The problem:
Give the number of lines in the data below that contain "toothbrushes", and only that number.

═══ Supplied material

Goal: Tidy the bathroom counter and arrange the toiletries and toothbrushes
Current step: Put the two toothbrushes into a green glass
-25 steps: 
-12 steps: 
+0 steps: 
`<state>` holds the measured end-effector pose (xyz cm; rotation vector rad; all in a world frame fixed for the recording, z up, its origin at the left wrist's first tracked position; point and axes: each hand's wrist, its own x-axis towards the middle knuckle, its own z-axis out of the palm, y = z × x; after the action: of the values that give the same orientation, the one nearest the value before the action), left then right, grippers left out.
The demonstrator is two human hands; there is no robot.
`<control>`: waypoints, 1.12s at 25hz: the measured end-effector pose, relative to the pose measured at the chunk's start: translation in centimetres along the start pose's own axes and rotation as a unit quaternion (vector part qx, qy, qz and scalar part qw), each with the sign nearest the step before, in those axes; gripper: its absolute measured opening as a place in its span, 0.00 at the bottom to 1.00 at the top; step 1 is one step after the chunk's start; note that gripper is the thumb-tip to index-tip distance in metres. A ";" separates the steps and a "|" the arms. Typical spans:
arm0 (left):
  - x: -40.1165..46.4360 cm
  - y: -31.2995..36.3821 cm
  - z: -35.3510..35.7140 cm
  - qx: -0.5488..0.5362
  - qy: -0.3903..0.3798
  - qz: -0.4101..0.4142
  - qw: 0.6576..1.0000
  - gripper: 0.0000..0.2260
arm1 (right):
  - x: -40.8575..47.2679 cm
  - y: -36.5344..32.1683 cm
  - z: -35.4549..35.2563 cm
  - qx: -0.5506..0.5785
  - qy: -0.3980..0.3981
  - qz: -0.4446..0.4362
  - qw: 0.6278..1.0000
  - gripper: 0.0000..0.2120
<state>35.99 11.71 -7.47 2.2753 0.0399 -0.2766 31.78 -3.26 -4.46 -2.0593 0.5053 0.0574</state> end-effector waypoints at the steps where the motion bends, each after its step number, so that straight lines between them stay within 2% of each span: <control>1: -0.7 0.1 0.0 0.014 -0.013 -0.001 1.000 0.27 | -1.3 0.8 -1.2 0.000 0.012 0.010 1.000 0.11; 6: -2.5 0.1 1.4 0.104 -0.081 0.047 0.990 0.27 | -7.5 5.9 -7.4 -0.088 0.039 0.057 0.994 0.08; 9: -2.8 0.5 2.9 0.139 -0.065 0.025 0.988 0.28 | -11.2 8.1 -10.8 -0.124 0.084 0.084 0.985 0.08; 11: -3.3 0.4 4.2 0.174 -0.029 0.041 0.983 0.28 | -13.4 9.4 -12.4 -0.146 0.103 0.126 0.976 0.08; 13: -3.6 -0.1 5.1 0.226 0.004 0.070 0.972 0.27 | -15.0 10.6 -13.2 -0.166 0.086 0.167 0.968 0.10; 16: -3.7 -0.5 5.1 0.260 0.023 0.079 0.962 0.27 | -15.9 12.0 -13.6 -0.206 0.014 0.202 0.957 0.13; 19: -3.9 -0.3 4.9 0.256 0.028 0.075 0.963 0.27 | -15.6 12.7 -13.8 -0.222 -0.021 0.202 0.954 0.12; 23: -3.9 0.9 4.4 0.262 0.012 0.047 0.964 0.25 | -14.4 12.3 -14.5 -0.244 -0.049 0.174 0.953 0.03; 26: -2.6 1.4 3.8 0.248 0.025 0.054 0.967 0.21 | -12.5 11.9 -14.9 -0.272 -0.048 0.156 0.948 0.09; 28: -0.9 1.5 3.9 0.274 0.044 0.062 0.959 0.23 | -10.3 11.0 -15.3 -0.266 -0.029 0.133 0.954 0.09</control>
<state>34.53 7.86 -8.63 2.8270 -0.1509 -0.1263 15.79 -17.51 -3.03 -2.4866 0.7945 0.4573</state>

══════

Response:
2